● What needs to be done
Look through the listing below and work out how many of its lines hold the word "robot". Give only the number.

┌──

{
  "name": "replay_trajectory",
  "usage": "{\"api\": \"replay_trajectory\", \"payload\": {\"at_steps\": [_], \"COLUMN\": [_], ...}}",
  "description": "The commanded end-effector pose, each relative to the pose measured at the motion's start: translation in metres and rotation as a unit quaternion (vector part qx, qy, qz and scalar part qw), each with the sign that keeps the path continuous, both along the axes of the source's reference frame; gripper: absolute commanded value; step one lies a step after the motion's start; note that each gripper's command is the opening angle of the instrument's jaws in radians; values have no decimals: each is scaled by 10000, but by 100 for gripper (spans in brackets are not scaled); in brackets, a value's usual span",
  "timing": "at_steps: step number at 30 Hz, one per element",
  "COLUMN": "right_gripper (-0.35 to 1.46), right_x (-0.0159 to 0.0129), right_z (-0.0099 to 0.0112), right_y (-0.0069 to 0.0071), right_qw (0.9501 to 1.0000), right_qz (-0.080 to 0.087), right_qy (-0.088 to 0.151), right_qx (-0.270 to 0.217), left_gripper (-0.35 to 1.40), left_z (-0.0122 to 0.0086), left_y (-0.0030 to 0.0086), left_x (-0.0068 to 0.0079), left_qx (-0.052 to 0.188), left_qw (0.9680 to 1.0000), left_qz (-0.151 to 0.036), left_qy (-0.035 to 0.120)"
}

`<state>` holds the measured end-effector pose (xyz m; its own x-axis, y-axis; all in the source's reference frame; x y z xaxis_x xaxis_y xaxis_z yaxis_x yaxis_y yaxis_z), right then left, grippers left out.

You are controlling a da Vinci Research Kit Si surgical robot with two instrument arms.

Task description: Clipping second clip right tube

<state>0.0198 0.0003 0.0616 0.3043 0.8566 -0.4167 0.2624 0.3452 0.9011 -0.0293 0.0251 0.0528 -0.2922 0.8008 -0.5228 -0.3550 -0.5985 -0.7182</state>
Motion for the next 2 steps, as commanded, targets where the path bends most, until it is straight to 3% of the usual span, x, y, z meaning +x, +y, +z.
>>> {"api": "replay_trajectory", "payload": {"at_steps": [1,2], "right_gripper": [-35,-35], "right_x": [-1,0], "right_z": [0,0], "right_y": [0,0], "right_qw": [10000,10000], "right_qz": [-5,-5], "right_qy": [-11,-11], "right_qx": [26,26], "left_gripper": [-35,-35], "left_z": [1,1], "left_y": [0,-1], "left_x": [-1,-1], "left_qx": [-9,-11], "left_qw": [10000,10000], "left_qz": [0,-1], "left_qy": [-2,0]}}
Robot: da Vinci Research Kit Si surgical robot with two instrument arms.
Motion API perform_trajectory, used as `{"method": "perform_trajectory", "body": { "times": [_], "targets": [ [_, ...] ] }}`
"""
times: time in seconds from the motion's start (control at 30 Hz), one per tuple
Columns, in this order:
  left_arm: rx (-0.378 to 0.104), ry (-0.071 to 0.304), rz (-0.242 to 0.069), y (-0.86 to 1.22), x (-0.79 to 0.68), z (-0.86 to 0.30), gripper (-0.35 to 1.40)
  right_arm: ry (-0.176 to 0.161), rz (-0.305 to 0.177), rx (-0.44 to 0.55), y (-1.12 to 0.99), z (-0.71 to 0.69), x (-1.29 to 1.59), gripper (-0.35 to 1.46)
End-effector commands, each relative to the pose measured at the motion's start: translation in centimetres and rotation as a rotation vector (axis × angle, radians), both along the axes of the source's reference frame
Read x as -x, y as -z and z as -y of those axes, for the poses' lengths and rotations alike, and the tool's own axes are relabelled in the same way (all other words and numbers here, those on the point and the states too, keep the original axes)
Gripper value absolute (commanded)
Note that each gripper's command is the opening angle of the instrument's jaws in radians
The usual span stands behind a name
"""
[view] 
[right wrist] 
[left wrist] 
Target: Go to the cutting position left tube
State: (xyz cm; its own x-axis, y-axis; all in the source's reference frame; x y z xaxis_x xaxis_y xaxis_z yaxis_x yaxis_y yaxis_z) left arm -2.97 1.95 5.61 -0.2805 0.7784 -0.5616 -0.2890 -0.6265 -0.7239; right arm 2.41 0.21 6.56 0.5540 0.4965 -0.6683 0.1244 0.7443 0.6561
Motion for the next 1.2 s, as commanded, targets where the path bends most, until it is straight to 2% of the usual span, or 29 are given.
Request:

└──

● Response
2